* **Your instructions**
What lines in the records below include the word "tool"? Return each one.
* * * * * * *
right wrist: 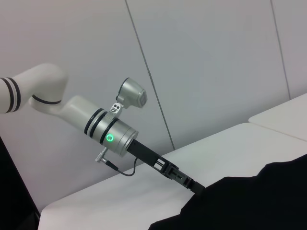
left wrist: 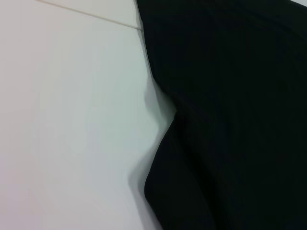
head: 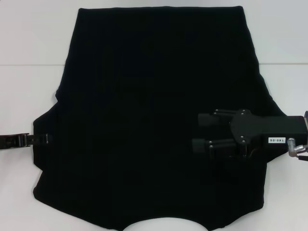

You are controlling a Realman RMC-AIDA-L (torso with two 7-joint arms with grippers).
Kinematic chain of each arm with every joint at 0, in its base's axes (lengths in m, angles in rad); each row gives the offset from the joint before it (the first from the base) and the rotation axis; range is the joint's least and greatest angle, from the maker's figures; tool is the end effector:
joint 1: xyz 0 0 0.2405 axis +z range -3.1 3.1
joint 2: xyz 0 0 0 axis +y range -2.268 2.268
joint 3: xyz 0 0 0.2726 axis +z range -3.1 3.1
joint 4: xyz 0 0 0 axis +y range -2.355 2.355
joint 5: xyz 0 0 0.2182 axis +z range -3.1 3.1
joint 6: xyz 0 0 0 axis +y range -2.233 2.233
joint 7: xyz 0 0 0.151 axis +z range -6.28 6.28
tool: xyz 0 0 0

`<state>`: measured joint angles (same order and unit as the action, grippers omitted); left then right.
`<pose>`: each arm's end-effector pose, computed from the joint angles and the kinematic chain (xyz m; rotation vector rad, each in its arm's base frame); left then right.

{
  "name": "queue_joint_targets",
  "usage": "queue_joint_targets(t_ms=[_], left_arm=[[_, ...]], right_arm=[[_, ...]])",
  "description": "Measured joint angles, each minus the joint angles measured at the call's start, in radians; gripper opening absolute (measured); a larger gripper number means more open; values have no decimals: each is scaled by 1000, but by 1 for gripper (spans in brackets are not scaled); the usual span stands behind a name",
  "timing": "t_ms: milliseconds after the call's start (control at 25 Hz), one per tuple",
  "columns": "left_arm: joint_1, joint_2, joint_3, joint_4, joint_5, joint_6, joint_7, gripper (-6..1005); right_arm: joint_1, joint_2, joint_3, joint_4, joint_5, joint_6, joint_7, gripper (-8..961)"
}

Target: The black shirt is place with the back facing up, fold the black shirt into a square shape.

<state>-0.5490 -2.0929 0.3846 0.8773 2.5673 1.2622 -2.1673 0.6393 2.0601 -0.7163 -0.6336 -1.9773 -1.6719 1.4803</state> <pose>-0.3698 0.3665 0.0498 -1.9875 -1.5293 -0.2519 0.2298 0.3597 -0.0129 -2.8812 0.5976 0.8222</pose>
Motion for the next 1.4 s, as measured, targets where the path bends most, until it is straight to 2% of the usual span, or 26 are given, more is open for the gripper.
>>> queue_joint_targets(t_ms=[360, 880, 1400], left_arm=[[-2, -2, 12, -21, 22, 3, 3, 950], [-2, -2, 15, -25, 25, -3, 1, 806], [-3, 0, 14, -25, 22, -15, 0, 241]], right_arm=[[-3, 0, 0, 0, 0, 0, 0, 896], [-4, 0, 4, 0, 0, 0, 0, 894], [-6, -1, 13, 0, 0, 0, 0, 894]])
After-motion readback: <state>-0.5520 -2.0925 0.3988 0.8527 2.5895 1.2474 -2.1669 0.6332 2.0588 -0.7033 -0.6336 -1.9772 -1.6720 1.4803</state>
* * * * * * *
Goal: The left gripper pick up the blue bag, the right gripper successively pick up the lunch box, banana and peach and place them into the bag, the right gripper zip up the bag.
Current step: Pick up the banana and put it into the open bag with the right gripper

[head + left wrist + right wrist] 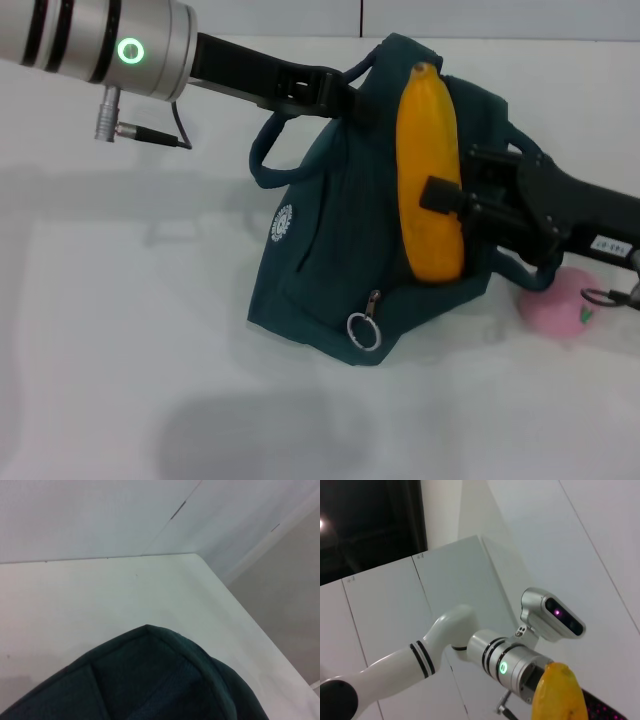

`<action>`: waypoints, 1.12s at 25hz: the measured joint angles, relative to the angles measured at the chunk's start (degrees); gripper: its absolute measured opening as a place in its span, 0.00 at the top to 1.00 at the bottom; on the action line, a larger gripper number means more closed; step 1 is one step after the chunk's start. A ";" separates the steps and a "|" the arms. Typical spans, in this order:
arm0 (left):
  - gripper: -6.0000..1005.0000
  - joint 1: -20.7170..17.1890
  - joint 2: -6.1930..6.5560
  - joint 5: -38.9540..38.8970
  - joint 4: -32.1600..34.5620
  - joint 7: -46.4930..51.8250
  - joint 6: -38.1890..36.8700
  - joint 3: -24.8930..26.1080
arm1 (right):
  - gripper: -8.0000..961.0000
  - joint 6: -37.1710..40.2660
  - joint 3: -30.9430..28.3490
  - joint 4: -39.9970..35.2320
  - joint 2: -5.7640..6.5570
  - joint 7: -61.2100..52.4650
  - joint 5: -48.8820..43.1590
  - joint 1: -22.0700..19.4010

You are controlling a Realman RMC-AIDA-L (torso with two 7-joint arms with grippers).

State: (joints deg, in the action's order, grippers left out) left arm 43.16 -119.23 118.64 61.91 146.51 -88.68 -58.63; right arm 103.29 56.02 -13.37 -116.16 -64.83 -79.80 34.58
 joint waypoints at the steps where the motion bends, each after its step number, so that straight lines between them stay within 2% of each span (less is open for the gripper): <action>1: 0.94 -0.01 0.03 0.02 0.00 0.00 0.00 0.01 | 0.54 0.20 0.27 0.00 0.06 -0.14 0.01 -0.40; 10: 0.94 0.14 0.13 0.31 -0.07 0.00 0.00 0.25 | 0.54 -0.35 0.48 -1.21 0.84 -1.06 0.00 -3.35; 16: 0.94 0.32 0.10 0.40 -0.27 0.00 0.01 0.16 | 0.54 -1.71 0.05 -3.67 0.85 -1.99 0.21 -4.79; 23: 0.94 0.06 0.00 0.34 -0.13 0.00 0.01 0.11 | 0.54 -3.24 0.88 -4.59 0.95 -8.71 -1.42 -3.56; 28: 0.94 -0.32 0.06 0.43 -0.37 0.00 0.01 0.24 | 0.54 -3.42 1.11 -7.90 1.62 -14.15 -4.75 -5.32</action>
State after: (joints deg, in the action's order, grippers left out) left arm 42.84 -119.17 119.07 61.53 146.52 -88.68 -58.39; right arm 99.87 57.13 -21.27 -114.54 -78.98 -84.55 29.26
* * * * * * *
* **Expected answer**
Kinematic chain of each arm with every joint at 0, in its base's axes (lengths in m, angles in rad); each row gives the offset from the joint before it (the first from the base) and the rotation axis; range is the joint's least and greatest angle, from the maker's figures; tool is the end effector:
tool: xyz 0 0 0

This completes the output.